I recently watched "Ender's Game" and found the character of Ender's sister Valentine quite fascinating. The film seems to hint at a deeper background for her, but I'm left with some questions about her history and role:

What is the detailed background of Valentine in the movie? Does the film provide any insights into her past experiences?

Was Valentine ever considered or positioned similarly to Ender in terms of the training program or military expectations?

  • AFAIR one of the things that carried over from the books is that Valentine represented, in a fashion, Ender's humanity; his connection to (and memory of) "normal" human emotions and relationships outside of the pressures, indoctrination, and regimentation of Battle School. Most of Valentine's character, and all of her plot arc, was dropped from the movie for storytelling (and time) reasons.
    – DavidW
    Commented Jan 19 at 14:01

1 Answer 1


For those of us who read the book long before the movie, it is sometimes hard to separate the sources and remember how much is fully explained in the movie. So this explanation might have some parts not fully explained in the movie.

All three siblings were considered for the Battle School leadership programme. Peter and Valentine had both been rejected before Ender entered the program (and the book makes clear that Ender's existence may have been influenced by both their potential and failure as third children were normally not allowed but the potential shown by his elder siblings suggested a further experiment might be worthwhile). His childhood experience was certainly influenced because he was a highly frowned up third and subjected to abuse because of it.
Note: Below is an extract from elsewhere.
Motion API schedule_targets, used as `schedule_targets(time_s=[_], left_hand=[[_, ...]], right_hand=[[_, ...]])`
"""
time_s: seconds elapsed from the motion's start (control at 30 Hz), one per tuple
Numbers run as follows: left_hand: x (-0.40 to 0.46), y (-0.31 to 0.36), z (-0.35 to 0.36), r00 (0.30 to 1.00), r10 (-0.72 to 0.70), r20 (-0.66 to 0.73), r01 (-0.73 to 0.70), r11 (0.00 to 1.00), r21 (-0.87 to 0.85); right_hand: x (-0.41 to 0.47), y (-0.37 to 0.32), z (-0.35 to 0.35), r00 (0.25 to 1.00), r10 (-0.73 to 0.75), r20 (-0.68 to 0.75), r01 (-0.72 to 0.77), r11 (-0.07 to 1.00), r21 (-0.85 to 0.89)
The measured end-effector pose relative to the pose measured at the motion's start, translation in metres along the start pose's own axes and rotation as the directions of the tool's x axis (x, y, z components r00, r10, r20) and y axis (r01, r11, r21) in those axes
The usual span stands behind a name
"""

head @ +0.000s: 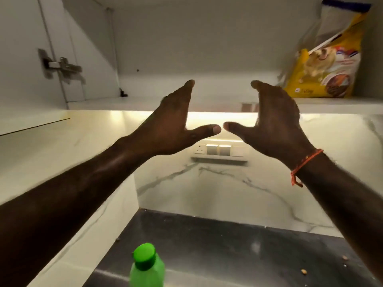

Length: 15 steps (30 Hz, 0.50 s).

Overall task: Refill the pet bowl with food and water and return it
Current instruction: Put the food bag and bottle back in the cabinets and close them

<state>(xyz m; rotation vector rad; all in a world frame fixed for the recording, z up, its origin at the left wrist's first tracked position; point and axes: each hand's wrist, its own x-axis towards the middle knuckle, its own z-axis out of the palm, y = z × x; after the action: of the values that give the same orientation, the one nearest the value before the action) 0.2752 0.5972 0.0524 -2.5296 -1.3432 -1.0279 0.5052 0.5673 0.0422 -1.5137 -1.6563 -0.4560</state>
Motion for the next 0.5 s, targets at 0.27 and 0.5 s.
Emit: schedule_targets(time_s=[0.27,0.5], left_hand=[[-0.144,-0.102,0.015,0.965,-0.217,0.143,0.214,0.976,0.037],[-0.245,-0.157,0.087,0.801,-0.227,0.554,0.289,0.957,-0.026]], right_hand=[[-0.111,-0.059,0.112,0.971,-0.101,0.215,0.051,0.973,0.225],[-0.222,-0.082,0.211,0.657,-0.104,0.747,-0.162,0.948,0.275]])
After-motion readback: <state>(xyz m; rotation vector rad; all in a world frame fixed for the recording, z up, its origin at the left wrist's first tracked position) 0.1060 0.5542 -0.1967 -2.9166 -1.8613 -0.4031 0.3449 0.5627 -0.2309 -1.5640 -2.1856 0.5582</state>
It is clearly stated in the book but only hinted at in the movie that Valentine was rejected for having too much empathy so would be too "soft" and that Peter was rejected for not having enough empathy and was too cruel. Ender struck a better balance having enough empathy to understand the enemy but enough ruthlessness to fight to win (though the school still has to trick him to make this work in the real battle).

Other parts of the sibling relationships are far clearer in the book but hinted at in the movie. Peter is prone to cruelty and tortures his siblings a little (alongside other acts of cruelty). This somewhat enhances the bond Ender has with Valentine as she is sympathetic to Ender and offers him confort when needed. Hence the bond and hence her ability to persuade Ender to go back to the school. His love for her is part of what motivates him to continue the program so he can fight the formics ("buggers" in the book) to save her and the planet. Ender also has a persistent fear of turning into his cruel brother.

Both his siblings play a big part in creating Ender's complex character. The movie hints at much of this but is far less explicit in showing it than the book.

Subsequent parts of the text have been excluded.